Амалия, улыбаясь до ушей, сыграла на рояле какой-то бравурный туш. Муся влетела в комнату, хлопая в ладоши и хохоча во все горло.
– Амели! Это было… это… Ничего подобного… я в жизни… никогда не видела! – Она повалилась на диван. На глазах у нее даже выступили слезы от смеха.
– Наконец-то я от него отделалась, – сказала Амалия, поднимаясь из-за рояля. – Как он мне надоел, вы себе представить не можете! Идемте же пить чай!
* * *
После Стасова, ударившегося в нигилизм, к Амалии приглядывались еще двое: престарелый Дубовицкий, дважды вдовец, скучавший в одиночестве, и сын купца Храпова, которого представила Амалии ее тетка. Обычно девушки заняты тем, что ловят женихов, Амалия же была озабочена тем, как бы их отвадить с наименьшими потерями для себя самой. О нет, она не давала резких отказов и не прекращала знакомство!
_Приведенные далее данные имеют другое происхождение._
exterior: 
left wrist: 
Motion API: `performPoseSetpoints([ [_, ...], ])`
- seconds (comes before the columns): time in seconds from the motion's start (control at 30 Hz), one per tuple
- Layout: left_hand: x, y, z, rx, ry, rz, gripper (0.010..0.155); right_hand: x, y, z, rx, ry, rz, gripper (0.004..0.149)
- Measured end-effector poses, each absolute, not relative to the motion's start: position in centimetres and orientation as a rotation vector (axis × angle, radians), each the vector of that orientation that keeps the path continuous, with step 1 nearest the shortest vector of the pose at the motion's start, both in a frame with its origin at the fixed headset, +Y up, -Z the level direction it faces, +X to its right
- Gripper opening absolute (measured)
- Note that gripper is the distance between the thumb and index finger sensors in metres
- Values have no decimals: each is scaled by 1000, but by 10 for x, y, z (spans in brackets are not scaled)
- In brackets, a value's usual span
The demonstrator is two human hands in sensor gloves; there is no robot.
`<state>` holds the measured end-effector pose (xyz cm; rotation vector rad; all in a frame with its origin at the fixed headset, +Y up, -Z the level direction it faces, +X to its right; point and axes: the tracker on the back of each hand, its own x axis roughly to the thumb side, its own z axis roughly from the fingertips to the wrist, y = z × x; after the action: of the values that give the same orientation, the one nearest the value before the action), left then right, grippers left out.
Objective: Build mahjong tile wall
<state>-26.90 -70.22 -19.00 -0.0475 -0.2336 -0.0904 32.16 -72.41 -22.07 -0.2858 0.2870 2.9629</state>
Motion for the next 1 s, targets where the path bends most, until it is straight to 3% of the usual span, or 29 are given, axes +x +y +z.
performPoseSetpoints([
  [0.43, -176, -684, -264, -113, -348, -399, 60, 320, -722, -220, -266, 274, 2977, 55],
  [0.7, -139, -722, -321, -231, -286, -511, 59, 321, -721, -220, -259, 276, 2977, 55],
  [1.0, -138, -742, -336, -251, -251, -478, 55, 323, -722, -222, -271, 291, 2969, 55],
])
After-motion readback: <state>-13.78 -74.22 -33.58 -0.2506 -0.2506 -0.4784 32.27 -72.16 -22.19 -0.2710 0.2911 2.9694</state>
Просто она отлично усвоила, что у каждого есть слабое место, именуемое самолюбием, и что если беспрерывно бить по нему, то рано или поздно человек сдастся и отступит. Старый Дубовицкий подарил Амалии великолепную английскую лошадь; она сердечно поблагодарила его за подарок, воскликнув под конец:
– Ах! Вы так великодушны! Я буду почитать вас, как родного отца.
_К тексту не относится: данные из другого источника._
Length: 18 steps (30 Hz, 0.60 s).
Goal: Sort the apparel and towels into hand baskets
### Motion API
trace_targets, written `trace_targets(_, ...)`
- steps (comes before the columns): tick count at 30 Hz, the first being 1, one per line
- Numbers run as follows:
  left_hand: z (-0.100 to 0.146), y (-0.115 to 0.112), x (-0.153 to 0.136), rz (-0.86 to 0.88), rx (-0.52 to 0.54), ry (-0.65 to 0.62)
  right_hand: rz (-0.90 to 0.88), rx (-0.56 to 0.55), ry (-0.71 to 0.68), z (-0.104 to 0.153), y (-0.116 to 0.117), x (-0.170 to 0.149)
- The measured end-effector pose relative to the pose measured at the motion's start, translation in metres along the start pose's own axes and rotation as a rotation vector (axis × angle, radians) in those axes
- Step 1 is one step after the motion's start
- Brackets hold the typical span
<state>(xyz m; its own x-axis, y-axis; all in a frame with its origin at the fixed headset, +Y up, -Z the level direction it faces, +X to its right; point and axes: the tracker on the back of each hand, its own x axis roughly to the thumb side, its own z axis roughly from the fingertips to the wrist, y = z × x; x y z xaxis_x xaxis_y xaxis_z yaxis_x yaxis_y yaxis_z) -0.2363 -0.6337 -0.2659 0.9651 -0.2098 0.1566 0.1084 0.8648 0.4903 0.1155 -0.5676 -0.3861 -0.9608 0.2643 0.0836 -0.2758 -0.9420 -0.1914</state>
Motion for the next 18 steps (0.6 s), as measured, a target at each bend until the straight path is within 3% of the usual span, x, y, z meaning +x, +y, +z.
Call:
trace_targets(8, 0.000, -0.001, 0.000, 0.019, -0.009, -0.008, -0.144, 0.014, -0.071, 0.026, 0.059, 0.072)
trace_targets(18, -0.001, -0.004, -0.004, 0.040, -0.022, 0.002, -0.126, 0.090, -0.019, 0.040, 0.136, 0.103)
С купцом Храповым дело обстояло еще проще: стоило Амалии пару раз намекнуть, что она жутко расточительна и мечтает жить в собственном доме за пятьдесят тысяч рублей, как купец схватил в охапку своего сына и поторопился исчезнуть. Рассерженная Лариса Сергеевна, раскусившая уловки Амалии, попыталась образумить племянницу, заявив, что в ее положении не выбирают, но та только плечами пожала. Она по-прежнему много выходила в свет, танцевала на балах до самозабвения и веселилась, как могла, пикируясь с Полонским и флиртуя с молодыми людьми, не докучавшими ей предложениями руки и сердца. При этом она не забывала по-сестрински заботиться о Зимородкове, к которому чувствовала искреннюю симпатию. Она привела Сашу к Мусе Орловой, объяснив, что это ее друг детства.
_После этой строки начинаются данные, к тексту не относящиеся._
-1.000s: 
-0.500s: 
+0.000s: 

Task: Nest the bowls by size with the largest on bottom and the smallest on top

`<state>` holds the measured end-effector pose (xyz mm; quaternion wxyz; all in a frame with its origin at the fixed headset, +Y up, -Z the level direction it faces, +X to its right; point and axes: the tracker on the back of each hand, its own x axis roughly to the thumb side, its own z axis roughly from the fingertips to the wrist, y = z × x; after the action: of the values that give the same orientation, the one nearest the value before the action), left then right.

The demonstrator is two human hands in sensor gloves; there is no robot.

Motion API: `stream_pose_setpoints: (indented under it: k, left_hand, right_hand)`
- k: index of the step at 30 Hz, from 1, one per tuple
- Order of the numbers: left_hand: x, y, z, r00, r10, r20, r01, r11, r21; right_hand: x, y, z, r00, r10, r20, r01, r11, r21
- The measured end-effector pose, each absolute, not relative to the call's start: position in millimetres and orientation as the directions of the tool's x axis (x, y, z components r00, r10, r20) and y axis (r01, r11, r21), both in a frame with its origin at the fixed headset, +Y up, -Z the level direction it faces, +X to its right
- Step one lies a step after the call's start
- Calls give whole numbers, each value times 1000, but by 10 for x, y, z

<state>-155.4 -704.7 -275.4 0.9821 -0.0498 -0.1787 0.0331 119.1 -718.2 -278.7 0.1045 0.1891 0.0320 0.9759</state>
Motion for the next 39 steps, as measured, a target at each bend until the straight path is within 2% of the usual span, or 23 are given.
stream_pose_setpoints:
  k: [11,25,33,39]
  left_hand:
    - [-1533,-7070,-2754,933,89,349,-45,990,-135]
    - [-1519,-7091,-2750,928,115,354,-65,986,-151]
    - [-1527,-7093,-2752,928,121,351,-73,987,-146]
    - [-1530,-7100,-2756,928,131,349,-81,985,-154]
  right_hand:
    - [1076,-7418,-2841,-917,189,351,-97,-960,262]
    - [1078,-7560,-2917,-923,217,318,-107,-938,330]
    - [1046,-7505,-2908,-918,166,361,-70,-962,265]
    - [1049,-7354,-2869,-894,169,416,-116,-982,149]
Вслед за Сашей в особняке как-то незаметно появился и его приятель Емеля Верещагин. Хотя молодой журналист не мог похвастаться ни родовитостью, ни богатством, он принадлежал к тем людям, у которых везде находятся знакомые и которые ухитряются пролезть в любую щелку. Несомненно, он был изворотлив; несомненно, он вовсе не был глуп – хотя это, однако же, не означает, что он был особенно умен. Многим он казался легкомысленным и беззаботным, и мало кто догадывался о том, сколько желчи и яда скрывается в его душе. Плебей по крови и духу, он презирал аристократов, но Амалия подозревала, что сам он отдал бы полжизни, чтобы только оказаться на их месте. По правде говоря, она не слишком его жаловала, зато Мусе журналист сразу же пришелся по душе. Он смешил ее, показывал ей карточные фокусы и вскоре сделался в доме своим человеком. Но Амалия не могла отделаться от ощущения, что его веселость – только маска, скрывающая человека циничного, хитрого, пронырливого и положившего себе во что бы то ни стало пробраться на самый верх. Верещагин заискивал перед старшим Орловым, сочувственно выслушивал рассказы Мити Озерова о его литературных неудачах и пару раз помогал вытаскивать Гришу Гордеева из кабаков, в которых тот имел привычку засиживаться. Единственным, кто устоял перед обаянием журналиста, оказался граф Полонский. В сущности, ожидать чего-то иного от этого узколобого, высокомерного сноба было немыслимо. Амалия, с которой у графа были натянутые отношения, защищалась от него, избрав его постоянной мишенью для шуток и поддразниваний. Емеля не отставал от нее, но если выпады девушки были лишь колки и ироничны, то журналист нередко скатывался до откровенной грубости, особенно за глаза, когда Евгения не было рядом.